While much of the investment attention is focused on the big multi-national gaming companies, the secondary companies are making big gains.

Smaller But Better

Investment news is dominated by big companies, obviously and rightly.

After all, a Las Vegas Sands with a market cap over $56 billion can be considered of 14 times greater interest than a Churchill Downs at $4 billion or 75 times a Monarch Casino at $750 million.

And yet, smaller companies have provided some of the best returns and opportunities.

Here are a few casino operators worth noting:

  • Churchill Downs. Everybody knows Churchill Downs. It’s the Kentucky Derby. It’s the most famous name in horse racing.

How many would know that last year, Churchill got more revenue—$333 million—from casinos than from racing, at $268 million?
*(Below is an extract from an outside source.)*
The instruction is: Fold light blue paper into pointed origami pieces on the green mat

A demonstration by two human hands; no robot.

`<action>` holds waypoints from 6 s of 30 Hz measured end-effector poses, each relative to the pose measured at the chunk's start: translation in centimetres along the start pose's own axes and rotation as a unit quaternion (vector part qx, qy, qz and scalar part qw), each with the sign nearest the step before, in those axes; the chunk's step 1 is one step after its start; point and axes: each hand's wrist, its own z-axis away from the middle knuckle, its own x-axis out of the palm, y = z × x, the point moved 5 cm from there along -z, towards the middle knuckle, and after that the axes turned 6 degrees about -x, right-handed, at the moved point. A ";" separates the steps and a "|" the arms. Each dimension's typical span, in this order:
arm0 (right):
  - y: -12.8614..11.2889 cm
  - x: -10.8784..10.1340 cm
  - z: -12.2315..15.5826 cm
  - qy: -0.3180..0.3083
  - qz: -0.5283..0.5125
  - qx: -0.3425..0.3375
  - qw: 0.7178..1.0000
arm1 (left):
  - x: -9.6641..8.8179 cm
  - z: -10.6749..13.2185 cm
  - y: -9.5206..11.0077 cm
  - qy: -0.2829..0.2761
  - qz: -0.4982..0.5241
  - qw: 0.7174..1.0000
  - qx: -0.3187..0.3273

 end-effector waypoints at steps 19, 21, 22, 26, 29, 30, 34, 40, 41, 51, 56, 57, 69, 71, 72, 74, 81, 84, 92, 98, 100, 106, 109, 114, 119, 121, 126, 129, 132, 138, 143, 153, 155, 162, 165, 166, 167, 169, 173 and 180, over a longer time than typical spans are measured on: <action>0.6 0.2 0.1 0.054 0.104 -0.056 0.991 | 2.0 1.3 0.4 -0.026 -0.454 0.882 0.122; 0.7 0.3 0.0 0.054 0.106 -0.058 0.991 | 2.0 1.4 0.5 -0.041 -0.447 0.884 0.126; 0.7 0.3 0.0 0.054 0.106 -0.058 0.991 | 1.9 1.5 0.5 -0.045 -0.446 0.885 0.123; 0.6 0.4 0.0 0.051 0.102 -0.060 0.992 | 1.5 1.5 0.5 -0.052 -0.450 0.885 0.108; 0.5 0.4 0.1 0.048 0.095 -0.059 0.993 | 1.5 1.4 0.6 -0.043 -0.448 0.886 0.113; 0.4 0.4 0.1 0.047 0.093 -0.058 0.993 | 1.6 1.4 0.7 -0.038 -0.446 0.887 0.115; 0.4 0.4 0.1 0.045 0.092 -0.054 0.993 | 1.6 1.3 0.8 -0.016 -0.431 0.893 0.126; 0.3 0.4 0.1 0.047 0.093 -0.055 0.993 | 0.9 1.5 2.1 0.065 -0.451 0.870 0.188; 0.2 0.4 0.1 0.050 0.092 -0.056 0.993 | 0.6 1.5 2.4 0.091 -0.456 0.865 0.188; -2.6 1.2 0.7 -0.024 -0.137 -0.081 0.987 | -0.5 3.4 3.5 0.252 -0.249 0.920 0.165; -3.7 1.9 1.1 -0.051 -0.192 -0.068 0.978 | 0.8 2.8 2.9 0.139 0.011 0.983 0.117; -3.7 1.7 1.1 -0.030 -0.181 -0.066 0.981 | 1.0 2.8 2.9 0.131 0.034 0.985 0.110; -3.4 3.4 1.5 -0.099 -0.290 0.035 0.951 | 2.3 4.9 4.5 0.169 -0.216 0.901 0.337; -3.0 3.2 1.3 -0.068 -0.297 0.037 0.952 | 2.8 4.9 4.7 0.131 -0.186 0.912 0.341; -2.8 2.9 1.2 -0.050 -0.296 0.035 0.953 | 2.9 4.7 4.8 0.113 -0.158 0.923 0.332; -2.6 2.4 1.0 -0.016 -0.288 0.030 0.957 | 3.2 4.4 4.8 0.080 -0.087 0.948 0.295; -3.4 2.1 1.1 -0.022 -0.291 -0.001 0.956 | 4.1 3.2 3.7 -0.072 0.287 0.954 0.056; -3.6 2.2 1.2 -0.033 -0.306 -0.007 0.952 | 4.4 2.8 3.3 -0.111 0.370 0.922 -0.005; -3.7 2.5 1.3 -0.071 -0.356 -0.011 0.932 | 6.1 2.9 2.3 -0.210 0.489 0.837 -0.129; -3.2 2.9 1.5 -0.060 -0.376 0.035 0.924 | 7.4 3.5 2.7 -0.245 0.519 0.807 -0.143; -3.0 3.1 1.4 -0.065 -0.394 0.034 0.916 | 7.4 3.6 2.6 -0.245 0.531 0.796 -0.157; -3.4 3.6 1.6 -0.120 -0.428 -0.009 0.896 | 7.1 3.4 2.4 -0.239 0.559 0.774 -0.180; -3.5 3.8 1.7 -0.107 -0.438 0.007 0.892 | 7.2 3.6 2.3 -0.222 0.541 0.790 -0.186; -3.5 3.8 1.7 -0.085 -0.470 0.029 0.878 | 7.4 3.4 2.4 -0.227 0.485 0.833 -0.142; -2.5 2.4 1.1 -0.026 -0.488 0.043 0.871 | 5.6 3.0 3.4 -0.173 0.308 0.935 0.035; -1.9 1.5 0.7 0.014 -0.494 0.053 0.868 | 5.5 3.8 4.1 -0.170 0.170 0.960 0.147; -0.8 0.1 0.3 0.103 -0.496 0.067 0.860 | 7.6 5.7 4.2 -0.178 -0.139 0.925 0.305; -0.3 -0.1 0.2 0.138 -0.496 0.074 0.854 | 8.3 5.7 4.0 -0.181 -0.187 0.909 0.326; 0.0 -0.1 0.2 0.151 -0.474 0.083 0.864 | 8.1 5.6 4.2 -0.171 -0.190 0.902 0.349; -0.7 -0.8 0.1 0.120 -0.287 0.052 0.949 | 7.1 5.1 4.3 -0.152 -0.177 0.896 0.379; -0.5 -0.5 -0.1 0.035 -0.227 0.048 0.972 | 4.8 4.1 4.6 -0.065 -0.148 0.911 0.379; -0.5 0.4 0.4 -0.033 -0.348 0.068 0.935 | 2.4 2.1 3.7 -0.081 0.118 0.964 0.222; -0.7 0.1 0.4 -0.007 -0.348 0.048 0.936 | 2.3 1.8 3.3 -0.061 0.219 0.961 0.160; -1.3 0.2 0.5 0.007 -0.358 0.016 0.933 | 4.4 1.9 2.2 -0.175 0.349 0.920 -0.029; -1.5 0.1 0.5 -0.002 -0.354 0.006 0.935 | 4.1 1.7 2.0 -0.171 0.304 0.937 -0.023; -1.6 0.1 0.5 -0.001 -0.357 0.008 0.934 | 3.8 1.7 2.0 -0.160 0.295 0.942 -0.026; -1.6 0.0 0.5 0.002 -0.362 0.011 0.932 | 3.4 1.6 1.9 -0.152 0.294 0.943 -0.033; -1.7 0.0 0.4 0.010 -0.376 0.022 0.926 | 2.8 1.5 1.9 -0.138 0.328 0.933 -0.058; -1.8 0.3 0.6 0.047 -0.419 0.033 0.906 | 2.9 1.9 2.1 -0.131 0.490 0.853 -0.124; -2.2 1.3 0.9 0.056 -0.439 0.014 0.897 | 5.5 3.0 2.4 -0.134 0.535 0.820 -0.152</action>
Casinos also provided the biggest chunk of EBITDA at 38 percent versus 24 percent for racing.

Casinos will continue to grow, as Churchill is buying Lady Luck in Vicksburg, Mississippi, and Presque Isle Downs in Pennsylvania from Eldorado Resorts for $230 million.
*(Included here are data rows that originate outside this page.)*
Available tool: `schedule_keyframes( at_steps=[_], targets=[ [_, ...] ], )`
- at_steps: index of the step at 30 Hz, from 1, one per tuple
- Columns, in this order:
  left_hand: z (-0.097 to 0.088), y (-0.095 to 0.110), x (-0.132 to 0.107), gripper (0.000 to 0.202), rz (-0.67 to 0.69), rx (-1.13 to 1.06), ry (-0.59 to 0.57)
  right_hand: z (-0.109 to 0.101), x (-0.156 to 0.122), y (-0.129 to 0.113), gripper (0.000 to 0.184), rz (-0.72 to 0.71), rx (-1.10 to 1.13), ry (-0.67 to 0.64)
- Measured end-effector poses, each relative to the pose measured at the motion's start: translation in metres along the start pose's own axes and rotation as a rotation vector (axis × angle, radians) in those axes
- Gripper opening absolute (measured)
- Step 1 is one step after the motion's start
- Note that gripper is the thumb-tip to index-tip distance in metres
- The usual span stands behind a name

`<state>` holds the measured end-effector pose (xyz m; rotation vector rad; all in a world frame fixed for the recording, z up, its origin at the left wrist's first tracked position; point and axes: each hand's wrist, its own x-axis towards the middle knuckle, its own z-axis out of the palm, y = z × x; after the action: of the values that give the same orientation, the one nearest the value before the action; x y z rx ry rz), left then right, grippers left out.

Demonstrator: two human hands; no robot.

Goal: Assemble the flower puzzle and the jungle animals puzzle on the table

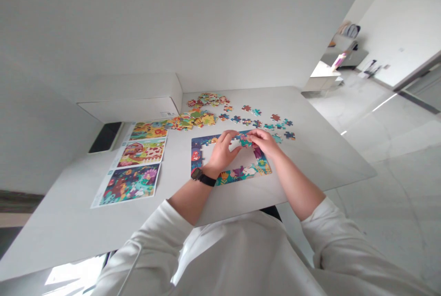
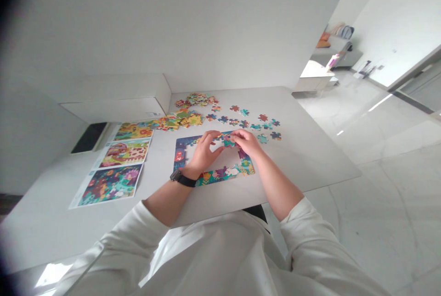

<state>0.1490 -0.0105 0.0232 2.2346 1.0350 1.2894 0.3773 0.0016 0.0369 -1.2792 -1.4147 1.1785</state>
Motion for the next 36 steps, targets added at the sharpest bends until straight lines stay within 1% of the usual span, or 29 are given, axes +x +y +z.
schedule_keyframes(
  at_steps=[3, 8, 13, 19, 21, 23, 25, 27, 30, 33, 36],
  targets=[
    [-0.001, 0.001, 0.0, 0.053, 0.056, -0.005, -0.048, 0.001, 0.0, 0.001, 0.037, 0.006, -0.008, -0.02],
    [0.0, 0.0, -0.001, 0.048, 0.131, 0.025, -0.101, 0.003, 0.0, -0.002, 0.035, -0.001, -0.007, -0.037],
    [0.002, 0.0, -0.002, 0.041, 0.095, 0.051, -0.116, 0.005, -0.001, -0.005, 0.033, 0.008, 0.001, -0.038],
    [0.0, 0.005, -0.001, 0.036, 0.075, 0.03, -0.145, 0.003, -0.001, -0.004, 0.035, -0.012, -0.036, -0.056],
    [-0.001, 0.006, -0.001, 0.035, 0.063, 0.032, -0.157, -0.002, 0.001, -0.002, 0.038, -0.048, -0.071, -0.023],
    [0.0, 0.005, -0.001, 0.032, 0.063, 0.033, -0.163, -0.01, 0.004, 0.0, 0.043, -0.081, -0.095, 0.063],
    [0.0, 0.003, -0.001, 0.029, 0.07, 0.039, -0.165, -0.02, 0.008, 0.003, 0.046, -0.087, -0.09, 0.158],
    [0.001, -0.001, -0.001, 0.027, 0.078, 0.058, -0.187, -0.028, 0.011, 0.005, 0.046, -0.07, -0.067, 0.21],
    [0.003, -0.005, -0.001, 0.026, 0.083, 0.105, -0.259, -0.034, 0.013, 0.006, 0.04, -0.06, -0.068, 0.23],
    [0.006, -0.006, 0.0, 0.027, 0.072, 0.152, -0.32, -0.031, 0.012, 0.006, 0.033, -0.064, -0.106, 0.212],
    [0.009, -0.003, 0.0, 0.028, 0.05, 0.204, -0.354, -0.028, 0.012, 0.005, 0.027, -0.062, -0.133, 0.187]
  ],
)
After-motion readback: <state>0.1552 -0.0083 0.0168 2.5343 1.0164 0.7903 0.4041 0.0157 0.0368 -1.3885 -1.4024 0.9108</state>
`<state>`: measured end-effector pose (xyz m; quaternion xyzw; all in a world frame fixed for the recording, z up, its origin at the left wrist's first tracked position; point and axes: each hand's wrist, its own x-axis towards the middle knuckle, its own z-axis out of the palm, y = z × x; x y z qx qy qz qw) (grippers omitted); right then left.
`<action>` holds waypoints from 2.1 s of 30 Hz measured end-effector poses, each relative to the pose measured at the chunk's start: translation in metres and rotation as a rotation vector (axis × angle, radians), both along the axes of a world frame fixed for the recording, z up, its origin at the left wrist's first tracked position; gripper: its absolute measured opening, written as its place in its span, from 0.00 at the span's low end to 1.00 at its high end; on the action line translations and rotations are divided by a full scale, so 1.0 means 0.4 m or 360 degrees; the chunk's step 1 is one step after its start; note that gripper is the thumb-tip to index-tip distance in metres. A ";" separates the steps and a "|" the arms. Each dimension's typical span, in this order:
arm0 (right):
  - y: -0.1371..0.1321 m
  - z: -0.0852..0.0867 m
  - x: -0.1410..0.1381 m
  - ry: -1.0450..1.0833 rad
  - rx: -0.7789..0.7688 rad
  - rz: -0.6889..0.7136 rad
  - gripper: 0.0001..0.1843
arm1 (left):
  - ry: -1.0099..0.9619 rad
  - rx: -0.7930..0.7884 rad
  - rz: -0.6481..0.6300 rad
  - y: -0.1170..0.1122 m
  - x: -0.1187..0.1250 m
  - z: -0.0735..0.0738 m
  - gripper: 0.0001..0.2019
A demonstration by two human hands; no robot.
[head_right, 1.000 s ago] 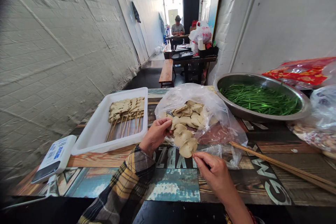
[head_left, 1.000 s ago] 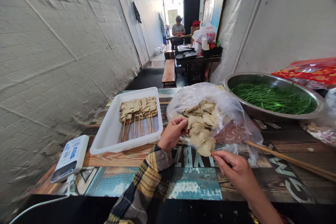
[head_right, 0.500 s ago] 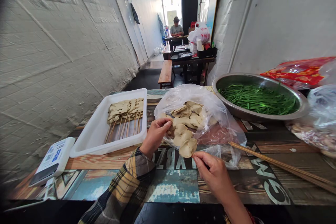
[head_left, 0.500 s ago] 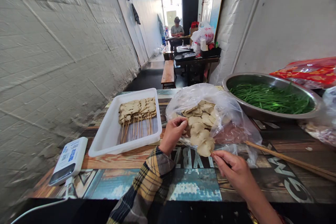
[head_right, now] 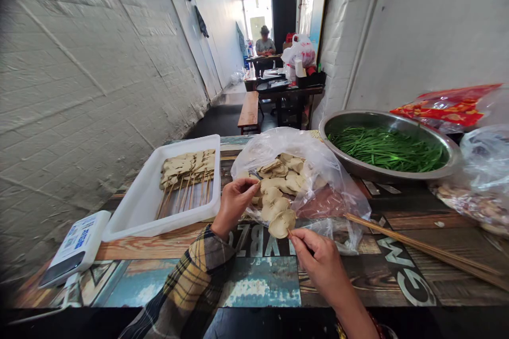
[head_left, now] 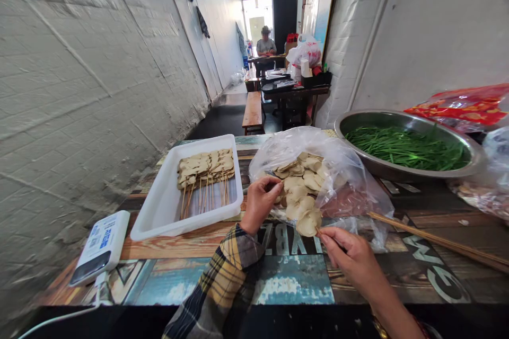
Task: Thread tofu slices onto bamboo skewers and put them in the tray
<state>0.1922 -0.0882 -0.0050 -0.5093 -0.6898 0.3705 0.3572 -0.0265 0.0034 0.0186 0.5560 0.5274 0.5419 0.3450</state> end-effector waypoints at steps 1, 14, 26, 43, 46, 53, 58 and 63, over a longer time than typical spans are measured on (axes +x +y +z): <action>0.000 0.000 -0.001 0.0001 -0.0011 0.0003 0.20 | 0.0013 0.0004 -0.0004 0.000 0.000 0.002 0.07; -0.001 -0.003 -0.008 0.0049 -0.0023 0.0019 0.19 | -0.0017 -0.0051 -0.0136 0.004 -0.011 -0.002 0.09; 0.002 -0.009 -0.019 0.0174 -0.0111 0.0038 0.17 | -0.0179 -0.0230 -0.0329 0.001 -0.010 0.001 0.13; 0.003 0.005 -0.025 0.0590 -0.0412 -0.0060 0.21 | -0.0905 -0.0440 -0.0560 -0.019 0.016 0.017 0.16; 0.005 -0.003 -0.025 0.0582 -0.0404 -0.0034 0.21 | -0.0967 -0.0446 -0.0488 -0.017 0.017 0.014 0.16; 0.003 -0.010 -0.025 0.0573 -0.0393 -0.0002 0.21 | -0.0994 -0.0482 -0.0443 -0.011 0.011 0.016 0.18; 0.003 -0.009 -0.024 0.0535 -0.0368 0.0034 0.20 | -0.1075 -0.0556 -0.0507 -0.015 0.009 0.024 0.20; 0.002 -0.010 -0.025 0.0465 -0.0330 0.0036 0.19 | -0.1167 -0.0616 -0.0581 -0.019 0.011 0.028 0.20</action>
Here’s another interesting fact: While many gaming stocks have sold off since January, Churchill is within 1 percent of its high as of this writing. One reason might be that Churchill sold social gamer Big Fish Games for $990 million, then used the proceeds to buy back more than 10 percent of its stock for $500 million, pay down and refinance debt, and buy Presque Isle and Lady Luck.

Not bad moves for a company that obviously does more than Derby Day.
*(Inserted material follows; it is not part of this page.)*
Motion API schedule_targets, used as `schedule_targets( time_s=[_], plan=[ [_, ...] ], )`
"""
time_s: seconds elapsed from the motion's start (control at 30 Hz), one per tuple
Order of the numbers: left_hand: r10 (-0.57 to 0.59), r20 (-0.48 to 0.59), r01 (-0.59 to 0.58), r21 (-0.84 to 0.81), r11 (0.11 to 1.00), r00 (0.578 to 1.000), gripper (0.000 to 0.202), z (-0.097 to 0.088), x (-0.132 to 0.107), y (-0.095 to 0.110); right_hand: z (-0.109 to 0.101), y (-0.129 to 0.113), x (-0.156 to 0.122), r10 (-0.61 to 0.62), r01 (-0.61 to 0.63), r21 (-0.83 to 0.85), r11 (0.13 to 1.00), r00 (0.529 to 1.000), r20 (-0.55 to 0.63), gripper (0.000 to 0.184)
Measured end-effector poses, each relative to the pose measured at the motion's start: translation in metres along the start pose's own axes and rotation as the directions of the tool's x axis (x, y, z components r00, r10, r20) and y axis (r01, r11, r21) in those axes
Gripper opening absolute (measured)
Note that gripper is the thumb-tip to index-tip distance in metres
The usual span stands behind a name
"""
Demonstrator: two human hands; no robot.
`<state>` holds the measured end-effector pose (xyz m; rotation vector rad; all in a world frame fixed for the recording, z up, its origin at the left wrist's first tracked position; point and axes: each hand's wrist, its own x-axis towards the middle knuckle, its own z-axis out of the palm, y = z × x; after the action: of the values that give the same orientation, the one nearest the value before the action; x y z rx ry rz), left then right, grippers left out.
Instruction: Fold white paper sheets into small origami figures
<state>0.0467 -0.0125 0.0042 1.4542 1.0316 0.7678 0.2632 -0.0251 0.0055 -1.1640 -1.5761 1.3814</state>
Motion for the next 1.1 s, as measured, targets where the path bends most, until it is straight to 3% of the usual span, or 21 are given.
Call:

  • Eldorado. The question for Eldorado was whether this family-controlled company could manage the national network of casinos it bought from Isle of Capri.

The early answer is, yes it can.

Eldorado grew EBITDA 16.3 percent to $91 million by increasing margins 3 percentage points. CEO Gary Carano says there is more to come, given the company is early in the process of rationalizing marketing spending and improving food and beverage operations at the new properties.

The sale of Lady Luck Vicksburg and Presque Isle Downs to Churchill Downs also fit with Eldorado’s strategy of focusing on businesses that can generate greater profits.

Clearly, Eldorado is benefiting by bringing efficiency to Isle’s operations while maintaining a balance sheet that will permit growth through more acquisitions.

  • Full House Resorts is a micro cap with a market value of just over $70 million.

The story is CEO Dan Lee’s tireless efforts to find ways to grow revenue, even though that was masked by a fourth quarter wracked by bad weather.

Over time, Full House will grow. But the big development to look for is whether the city of Cripple Creek in Colorado approves plans to add a luxury-quality hotel at Bronco Billy’s. If it does, Full House can double in size.

  • Golden Entertainment has not reported fourth-quarter earnings as of this writing, so its big news is a little older, but still worth noting.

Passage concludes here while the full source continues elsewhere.